ASSIGNMENT: With the first line below as the start and the line containing "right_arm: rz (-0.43" as the end, copy every line between them exactly, ends included.

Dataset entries

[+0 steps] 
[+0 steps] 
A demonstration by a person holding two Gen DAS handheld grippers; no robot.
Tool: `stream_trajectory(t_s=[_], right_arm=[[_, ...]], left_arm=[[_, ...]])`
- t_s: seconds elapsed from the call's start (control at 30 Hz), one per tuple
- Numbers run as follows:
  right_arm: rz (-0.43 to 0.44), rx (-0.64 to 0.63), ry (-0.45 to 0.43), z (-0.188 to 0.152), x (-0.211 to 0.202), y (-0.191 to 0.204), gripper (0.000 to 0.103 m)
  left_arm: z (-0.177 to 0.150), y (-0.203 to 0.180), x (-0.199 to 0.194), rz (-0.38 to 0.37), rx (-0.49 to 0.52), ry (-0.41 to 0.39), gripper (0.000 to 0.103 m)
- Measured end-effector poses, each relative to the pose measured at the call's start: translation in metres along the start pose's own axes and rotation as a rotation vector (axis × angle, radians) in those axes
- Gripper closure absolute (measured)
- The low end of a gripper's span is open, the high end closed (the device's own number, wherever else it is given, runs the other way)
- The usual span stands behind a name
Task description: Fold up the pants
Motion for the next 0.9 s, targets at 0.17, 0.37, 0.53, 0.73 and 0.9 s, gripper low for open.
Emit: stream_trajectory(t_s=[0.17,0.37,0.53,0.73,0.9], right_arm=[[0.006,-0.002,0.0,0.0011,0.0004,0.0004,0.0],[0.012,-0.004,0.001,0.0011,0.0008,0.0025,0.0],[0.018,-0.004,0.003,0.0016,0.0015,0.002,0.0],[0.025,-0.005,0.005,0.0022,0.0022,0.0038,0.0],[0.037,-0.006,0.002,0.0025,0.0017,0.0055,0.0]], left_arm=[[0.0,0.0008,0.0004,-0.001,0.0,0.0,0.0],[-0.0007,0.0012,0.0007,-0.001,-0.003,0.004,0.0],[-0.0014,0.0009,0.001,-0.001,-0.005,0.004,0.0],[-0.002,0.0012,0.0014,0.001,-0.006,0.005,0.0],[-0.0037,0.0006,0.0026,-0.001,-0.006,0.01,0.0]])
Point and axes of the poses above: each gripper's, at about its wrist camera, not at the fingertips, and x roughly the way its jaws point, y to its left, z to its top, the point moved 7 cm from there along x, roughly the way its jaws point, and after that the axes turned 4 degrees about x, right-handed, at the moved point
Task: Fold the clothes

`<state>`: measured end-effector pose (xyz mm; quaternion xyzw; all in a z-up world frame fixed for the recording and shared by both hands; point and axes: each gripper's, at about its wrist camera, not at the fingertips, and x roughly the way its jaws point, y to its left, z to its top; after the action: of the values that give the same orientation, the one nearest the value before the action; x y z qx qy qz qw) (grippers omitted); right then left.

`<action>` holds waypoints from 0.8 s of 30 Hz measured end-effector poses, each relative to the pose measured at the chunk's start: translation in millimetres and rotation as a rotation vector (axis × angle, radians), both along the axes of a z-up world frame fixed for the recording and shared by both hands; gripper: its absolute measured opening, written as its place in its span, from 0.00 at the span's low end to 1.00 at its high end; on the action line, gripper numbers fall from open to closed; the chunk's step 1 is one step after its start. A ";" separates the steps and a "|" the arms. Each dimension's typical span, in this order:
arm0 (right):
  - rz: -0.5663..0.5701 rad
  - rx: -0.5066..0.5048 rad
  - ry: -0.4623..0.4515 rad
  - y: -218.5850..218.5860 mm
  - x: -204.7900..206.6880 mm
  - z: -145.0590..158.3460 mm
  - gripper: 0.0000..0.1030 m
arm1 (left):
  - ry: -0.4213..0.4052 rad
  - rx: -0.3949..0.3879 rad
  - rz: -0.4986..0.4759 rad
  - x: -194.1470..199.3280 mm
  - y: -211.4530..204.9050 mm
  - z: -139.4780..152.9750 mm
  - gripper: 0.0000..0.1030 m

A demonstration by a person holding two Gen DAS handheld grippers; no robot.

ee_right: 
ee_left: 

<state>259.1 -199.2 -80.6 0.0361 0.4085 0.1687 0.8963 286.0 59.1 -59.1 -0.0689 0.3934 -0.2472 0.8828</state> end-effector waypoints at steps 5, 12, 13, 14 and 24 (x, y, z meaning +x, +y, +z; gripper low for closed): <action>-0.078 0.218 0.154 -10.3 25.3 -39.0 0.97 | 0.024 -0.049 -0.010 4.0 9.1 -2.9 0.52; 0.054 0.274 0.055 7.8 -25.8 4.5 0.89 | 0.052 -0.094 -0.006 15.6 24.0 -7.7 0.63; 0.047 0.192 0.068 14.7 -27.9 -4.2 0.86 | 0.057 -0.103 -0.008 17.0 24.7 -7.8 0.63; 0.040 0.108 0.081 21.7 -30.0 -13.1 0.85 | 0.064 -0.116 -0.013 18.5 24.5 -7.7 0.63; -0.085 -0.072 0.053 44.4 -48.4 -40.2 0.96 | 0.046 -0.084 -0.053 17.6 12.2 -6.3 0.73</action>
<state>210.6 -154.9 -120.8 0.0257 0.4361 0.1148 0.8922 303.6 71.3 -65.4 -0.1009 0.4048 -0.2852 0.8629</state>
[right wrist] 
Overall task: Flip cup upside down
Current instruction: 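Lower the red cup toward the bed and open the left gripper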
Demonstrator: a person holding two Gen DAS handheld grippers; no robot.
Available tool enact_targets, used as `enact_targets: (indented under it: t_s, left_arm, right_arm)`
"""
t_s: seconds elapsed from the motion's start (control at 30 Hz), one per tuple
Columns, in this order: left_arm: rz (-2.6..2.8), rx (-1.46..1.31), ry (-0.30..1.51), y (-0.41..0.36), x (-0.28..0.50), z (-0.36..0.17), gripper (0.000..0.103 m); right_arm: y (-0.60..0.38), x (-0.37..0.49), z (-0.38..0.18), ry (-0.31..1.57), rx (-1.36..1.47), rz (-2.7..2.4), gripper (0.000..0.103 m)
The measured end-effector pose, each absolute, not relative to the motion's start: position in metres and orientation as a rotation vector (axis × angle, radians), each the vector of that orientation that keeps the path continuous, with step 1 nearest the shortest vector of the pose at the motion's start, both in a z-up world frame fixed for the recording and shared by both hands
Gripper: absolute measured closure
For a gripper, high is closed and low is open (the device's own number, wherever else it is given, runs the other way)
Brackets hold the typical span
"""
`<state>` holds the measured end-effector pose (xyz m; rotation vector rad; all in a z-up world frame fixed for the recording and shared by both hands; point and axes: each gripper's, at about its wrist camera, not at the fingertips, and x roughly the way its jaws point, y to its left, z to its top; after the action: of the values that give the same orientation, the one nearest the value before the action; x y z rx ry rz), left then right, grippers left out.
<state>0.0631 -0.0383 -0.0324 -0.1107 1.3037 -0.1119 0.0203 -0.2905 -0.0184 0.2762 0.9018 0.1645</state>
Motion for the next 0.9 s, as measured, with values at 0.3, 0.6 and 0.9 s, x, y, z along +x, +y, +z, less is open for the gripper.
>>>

RESPONSE AREA:
[+0 steps] 
[+0 steps] 
A demonstration by a person holding two Gen DAS handheld grippers; no robot.
Tool: `stream_trajectory(t_s=[_], right_arm=[[_, ...]], left_arm=[[_, ...]])`
- t_s: seconds elapsed from the call's start (control at 30 Hz), one per tuple
- Numbers run as follows:
  right_arm: rz (-0.43 to 0.44), rx (-0.64 to 0.63), ry (-0.45 to 0.43), z (-0.188 to 0.152), x (-0.211 to 0.202), y (-0.191 to 0.204), gripper (0.000 to 0.103 m)

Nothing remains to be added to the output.